Handel Gothic is a geometric sans-serif typeface designed in 1965 by Donald J. Handel (1936–2002), who worked for the graphic designer Saul Bass.  

Handel Gothic was an instant success when first released. The typeface was originally distributed in film format by FotoStar and was reissued in the 1980s by Robert Trogman.

The typeface was popular in the 1980s, due to its futuristic design, and even today is used to signify the future; it has been used in the credits of both Star Trek: Voyager and Star Trek: Deep Space Nine as well as the logo for Close Encounters of the Third Kind and the menu text for the 2000 Nintendo 64 game Perfect Dark.

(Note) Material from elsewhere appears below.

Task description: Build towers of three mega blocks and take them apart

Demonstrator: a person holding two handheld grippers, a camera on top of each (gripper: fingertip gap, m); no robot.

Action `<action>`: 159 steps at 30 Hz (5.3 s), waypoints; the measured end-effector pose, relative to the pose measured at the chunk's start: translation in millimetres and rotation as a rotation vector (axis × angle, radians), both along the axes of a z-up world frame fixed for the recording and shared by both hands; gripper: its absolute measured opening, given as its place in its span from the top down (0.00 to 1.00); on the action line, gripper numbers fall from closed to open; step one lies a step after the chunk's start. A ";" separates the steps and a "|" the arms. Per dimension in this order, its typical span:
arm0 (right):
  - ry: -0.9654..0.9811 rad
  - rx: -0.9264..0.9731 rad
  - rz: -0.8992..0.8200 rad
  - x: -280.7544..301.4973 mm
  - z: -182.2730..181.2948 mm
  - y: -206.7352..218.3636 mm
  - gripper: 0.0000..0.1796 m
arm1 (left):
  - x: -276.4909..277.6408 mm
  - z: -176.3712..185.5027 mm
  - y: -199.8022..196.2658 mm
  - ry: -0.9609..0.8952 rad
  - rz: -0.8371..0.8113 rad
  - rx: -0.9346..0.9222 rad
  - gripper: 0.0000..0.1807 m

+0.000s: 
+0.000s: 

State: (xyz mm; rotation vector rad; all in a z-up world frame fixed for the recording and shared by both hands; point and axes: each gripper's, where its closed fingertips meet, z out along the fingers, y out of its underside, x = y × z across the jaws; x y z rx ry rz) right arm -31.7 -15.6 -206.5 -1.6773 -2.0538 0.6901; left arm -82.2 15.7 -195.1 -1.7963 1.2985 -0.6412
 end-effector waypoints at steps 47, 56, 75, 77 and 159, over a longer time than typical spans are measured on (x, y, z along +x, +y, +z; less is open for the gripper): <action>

Handel Gothic was also used for the end credits on CBS's The Price Is Right from 1972 to 1981. Handel Gothic was also used for the end credits of Sesame Street (1983-1992).

The Elsner+Flake, Linotype and URW++ versions use a curved leg on uppercase R (like that of Helvetica), a horizontal tail on the uppercase Q (like that of Univers), a curved lower leg on the lowercase k, and a trident-like lowercase w.

The Bitstream and Tilde SIA versions, however, use a thicker 1, a straight leg on the uppercase R (like that of Akzidenz-Grotesk), a straight lower leg on the lowercase k, and a double-v w.

Christian Schwartz designed the Simian Display typeface, inspired from the Handel Gothic typeface, with OpenType features.

Handel Gothic Cyrillic
It is a version by Tilde SIA with Cyrillic support. The family includes 1 font.

ITC Handel Gothic (2008)
It is a re-proportioned version designed by Rod McDonald, released in March 2008 by International Typeface Corporation.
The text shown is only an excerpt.